The biology and ecology of the liverwort Cephaloziella varians in Antarctica

The biology and ecology of Cephaloziella varians, the most widespread and abundant liverwort in Antarctica, are reviewed. A description of the species is given, together with information on its geographical distribution, reproduction, habitats, associated organisms and responses to environmental stresses. Characteristics of its photosynthetic physiology are also presented, including data on oxygen evolution rates and chlorophyll a fluorescence parameters. Substratum and tissue chemistry, water relations and pigments are discussed, along with recent data demonstrating that the dark pigment in the apical leaves of C. varians is the anthocyanidin riccionidin A. Recent studies showing that the ericoid mycorrhizal symbiont Rhizoscyphus ericae is present in the tissues of the plant at a wide range of locations in the maritime and sub-Antarctic are also described.
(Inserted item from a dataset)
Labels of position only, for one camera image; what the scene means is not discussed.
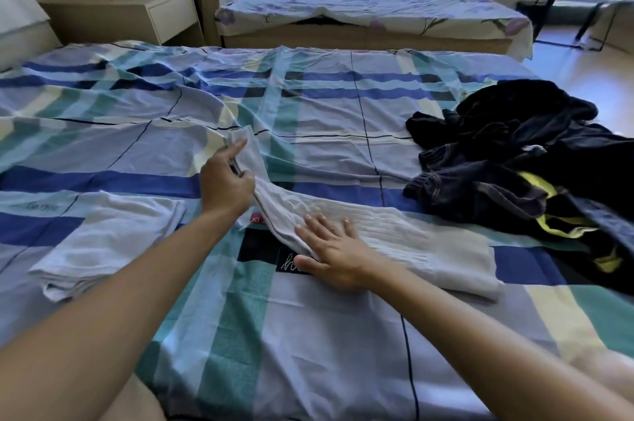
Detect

It is evident, from the literature reviewed, that C. varians has several adaptations that enable it to survive in the Antarctic biome, explaining its survival at higher latitudes than any other hepatic. The species’ major adaptations include the synthesis of riccionidin A in apical leaves, enabling efficient heat absorption and protection from photoinhibition, and the presence in stems and rhizoids of fungal hyphae, which are potentially beneficial to the hepatic’s nutrition and possibly also synthesize cryoprotectants.